[TASK PROMPT] In the listing below, find every line containing "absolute" and copy it out.

[EXERCISE MATERIALS]
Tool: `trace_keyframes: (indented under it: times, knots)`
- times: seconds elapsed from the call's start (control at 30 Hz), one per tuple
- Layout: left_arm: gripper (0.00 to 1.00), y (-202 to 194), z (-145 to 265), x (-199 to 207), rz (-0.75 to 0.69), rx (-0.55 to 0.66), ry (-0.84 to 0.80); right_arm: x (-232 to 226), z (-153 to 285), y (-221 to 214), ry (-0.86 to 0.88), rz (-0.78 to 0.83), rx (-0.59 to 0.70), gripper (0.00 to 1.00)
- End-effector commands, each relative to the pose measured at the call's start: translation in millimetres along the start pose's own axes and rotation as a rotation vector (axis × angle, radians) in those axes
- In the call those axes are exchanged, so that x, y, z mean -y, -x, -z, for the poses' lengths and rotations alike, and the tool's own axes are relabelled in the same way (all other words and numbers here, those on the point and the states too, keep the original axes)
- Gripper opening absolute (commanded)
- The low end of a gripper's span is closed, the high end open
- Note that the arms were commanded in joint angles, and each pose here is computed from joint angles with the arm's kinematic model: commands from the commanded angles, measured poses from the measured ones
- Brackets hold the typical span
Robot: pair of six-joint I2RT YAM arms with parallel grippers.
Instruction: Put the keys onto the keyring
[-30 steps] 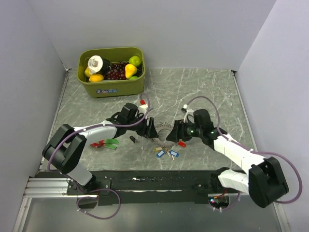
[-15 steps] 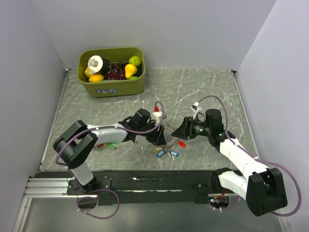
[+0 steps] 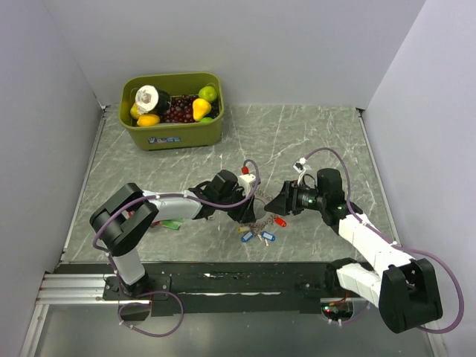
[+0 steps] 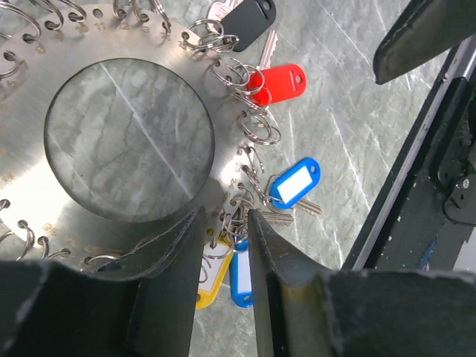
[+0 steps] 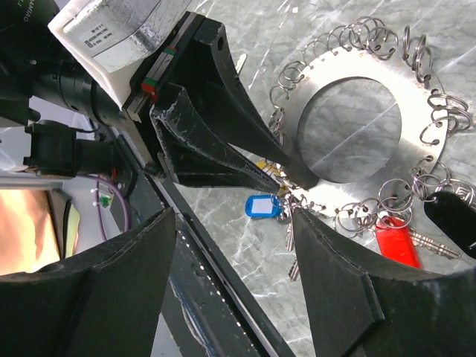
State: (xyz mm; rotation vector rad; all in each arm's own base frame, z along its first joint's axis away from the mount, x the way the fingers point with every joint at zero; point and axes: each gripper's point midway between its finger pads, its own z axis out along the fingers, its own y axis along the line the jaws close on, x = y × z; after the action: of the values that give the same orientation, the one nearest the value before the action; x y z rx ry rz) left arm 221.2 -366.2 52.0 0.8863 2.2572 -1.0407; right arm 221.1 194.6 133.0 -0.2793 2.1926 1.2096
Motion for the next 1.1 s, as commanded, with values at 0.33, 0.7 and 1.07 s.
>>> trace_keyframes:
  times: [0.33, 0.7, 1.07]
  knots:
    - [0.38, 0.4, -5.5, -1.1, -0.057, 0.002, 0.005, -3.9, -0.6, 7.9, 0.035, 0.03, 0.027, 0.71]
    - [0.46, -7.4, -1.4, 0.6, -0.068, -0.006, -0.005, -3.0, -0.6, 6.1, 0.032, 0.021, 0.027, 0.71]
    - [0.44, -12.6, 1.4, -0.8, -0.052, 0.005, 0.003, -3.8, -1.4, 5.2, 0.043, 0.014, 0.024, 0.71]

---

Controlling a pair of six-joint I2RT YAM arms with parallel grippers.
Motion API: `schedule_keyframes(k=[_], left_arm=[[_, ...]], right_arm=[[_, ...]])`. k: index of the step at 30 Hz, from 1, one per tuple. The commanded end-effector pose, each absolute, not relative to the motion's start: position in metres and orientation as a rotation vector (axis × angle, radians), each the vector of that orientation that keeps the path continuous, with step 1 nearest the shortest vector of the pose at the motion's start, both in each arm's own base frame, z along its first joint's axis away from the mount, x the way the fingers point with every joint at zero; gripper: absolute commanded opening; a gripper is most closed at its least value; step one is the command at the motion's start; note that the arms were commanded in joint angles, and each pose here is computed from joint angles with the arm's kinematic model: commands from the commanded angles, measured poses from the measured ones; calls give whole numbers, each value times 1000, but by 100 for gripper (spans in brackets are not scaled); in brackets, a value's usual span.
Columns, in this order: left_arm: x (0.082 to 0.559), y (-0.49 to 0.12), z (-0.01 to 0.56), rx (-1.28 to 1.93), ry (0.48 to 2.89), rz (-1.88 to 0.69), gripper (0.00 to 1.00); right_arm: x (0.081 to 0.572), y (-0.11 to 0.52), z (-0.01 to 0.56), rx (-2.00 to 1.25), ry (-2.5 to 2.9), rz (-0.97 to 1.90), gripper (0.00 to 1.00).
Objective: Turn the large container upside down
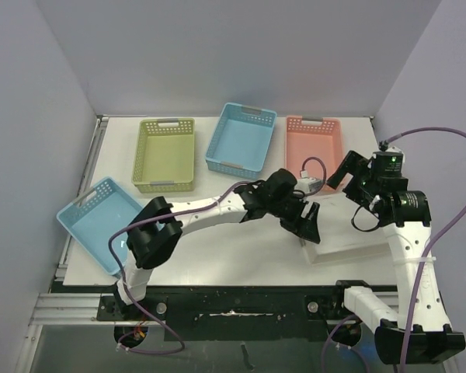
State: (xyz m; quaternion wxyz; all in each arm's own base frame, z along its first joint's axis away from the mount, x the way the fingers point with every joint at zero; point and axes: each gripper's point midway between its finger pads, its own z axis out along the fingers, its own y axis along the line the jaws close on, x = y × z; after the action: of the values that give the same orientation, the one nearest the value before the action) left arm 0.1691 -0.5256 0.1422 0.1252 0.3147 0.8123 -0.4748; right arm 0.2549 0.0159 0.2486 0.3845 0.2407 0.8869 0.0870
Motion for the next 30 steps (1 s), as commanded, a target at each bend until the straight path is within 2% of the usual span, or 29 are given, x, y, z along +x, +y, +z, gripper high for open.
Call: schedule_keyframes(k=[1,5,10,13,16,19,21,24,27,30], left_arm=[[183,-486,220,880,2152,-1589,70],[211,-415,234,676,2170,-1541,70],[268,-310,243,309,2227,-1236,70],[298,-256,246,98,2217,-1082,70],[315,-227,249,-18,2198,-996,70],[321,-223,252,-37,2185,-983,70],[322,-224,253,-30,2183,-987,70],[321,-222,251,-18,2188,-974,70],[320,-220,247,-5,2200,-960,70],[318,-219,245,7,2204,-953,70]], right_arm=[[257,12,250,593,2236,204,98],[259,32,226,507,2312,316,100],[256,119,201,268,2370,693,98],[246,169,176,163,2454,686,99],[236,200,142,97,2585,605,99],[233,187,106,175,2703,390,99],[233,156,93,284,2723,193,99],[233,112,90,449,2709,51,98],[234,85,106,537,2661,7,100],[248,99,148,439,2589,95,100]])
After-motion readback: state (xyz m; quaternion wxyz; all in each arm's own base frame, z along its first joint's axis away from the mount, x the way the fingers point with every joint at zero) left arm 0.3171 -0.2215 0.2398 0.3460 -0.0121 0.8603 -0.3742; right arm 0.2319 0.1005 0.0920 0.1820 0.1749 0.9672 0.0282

[RESPONSE FOR THIS EXERCISE]
- Gripper opening absolute (commanded)
Motion API: `schedule_keyframes(k=[_], left_arm=[[_, ...]], right_arm=[[_, ...]])`. k: index of the step at 30 Hz, from 1, one per tuple. The commanded end-effector pose, each absolute, not relative to the motion's start: position in metres and orientation as a rotation vector (axis × angle, radians), each the vector of that orientation that keeps the path continuous, with step 1 nearest the shortest vector of the pose at the motion's start, both in each arm's own base frame, z along its first joint's axis away from the mount, x the way the fingers point with every joint at zero; gripper: absolute commanded opening; a gripper is most closed at its least value; step one is the command at the motion's start; note that the arms were commanded in joint angles, and each pose here is computed from joint angles with the arm's kinematic model: commands from the commanded angles, measured poses from the measured ones; calls give whole numbers, each value times 1000, but by 100 for gripper (spans in brackets are not scaled); in brackets, a value's usual span.

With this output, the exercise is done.